Japanese Patent Application Laid-Open No. 2007-317971

However, the position sensor described in Patent Document 1 has a problem that the microlinearity is deteriorated because a part of the surface of the resistor is formed in an uneven shape, so that the resistance value changes in a minute range. . Moreover, there is also a problem that forming a predetermined irregular shape on the surface of the resistor leads to a decrease in productivity.
SUMMARY OF THE INVENTION An object of the present invention is to provide a variable resistor capable of stably holding oil on the surface of a resistor without forming an uneven surface.

A variable resistor according to the present invention comprises a substrate, a resistor disposed on the substrate, oil applied to the surface of the resistor, and a slide for sliding on the surface of the resistor to which the oil is applied. In a variable resistor in which an output changes according to a change in the position where the sliding member contacts the resistor, the resistor is It is characterized by comprising an oil-repellent portion surrounding at least a part of the body and having a smaller surface free energy than the resistor.
By surrounding the resistor with an oil-repellent portion whose surface free energy is smaller than that of the resistor, an oil film can be held on the surface of the resistor.

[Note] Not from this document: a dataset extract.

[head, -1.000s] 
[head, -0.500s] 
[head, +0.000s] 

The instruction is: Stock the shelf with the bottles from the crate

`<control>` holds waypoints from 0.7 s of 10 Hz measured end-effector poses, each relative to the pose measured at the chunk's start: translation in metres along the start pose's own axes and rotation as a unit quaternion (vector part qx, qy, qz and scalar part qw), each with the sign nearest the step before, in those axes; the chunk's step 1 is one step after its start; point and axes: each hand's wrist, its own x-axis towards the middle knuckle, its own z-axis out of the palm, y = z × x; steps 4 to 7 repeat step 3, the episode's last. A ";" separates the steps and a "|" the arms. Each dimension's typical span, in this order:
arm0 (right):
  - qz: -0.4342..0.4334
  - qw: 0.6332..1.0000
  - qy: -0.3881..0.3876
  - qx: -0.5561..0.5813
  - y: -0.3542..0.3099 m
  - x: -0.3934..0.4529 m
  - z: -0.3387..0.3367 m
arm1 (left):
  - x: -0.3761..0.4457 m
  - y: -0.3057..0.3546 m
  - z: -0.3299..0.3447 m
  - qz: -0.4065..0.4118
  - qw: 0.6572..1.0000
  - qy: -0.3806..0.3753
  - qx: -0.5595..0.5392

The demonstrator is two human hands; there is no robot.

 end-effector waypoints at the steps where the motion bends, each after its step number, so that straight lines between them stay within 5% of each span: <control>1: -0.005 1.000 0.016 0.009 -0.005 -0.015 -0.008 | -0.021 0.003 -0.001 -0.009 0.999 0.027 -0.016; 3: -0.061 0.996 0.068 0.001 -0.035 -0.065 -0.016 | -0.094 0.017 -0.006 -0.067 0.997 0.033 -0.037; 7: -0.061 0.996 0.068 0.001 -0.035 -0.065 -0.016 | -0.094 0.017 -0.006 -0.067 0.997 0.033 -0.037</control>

The oil should have a weight average molecular weight of 2000 or more and a kinematic viscosity of 40 [mm ² /s] or more at 20°C. By using oil with this property, it is possible to suppress the change in the total resistance value of the resistor.
It is preferable that the surface free energy of the oil-repellent portion is 50 [mJ/m ² ] or less. It is preferable that the oil-repellent portion is formed using a resin paste having an epoxy resin as a base resin. With these configurations, the oil repellency of the oil repellent portion is enhanced, so that a film of oil having a low kinematic viscosity can be stably held on the surface of the resistor.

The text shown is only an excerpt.